* **WORK TO BE COMPLETED**
Give the lines below again exactly, starting with the line that holds "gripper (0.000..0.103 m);" and going on through the line that holds "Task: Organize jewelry".

* **DATA PROVIDED**

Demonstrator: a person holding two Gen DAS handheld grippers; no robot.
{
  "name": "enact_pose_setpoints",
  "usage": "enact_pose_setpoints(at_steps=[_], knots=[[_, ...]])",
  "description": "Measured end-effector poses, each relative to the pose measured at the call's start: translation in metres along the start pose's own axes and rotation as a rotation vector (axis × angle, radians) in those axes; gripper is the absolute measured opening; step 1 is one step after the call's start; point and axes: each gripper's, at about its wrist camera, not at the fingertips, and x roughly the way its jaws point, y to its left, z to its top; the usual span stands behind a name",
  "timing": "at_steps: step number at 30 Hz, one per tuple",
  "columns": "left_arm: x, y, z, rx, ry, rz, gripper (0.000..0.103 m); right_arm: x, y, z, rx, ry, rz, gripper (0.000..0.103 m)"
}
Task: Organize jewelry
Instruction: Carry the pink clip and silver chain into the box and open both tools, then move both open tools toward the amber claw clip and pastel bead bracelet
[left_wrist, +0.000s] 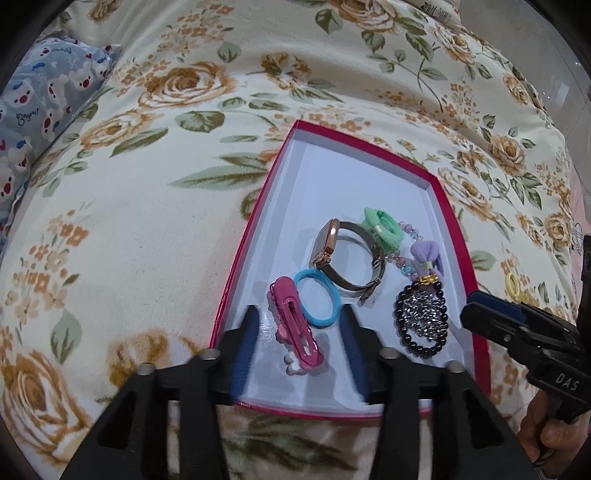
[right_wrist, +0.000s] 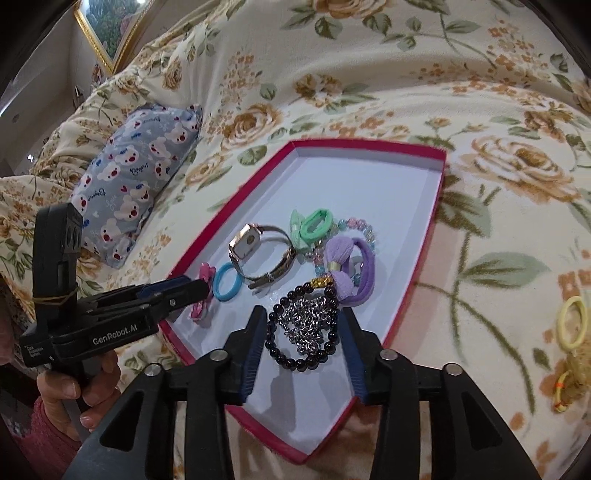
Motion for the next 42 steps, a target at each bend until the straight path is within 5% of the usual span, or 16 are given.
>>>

* **EXPECTED ANSWER**
  "columns": "left_arm: x, y, z, rx, ry, rz, gripper (0.000..0.103 m); right_arm: x, y, z, rx, ry, rz, gripper (0.000..0.103 m)"
}
Task: Organize jewelry

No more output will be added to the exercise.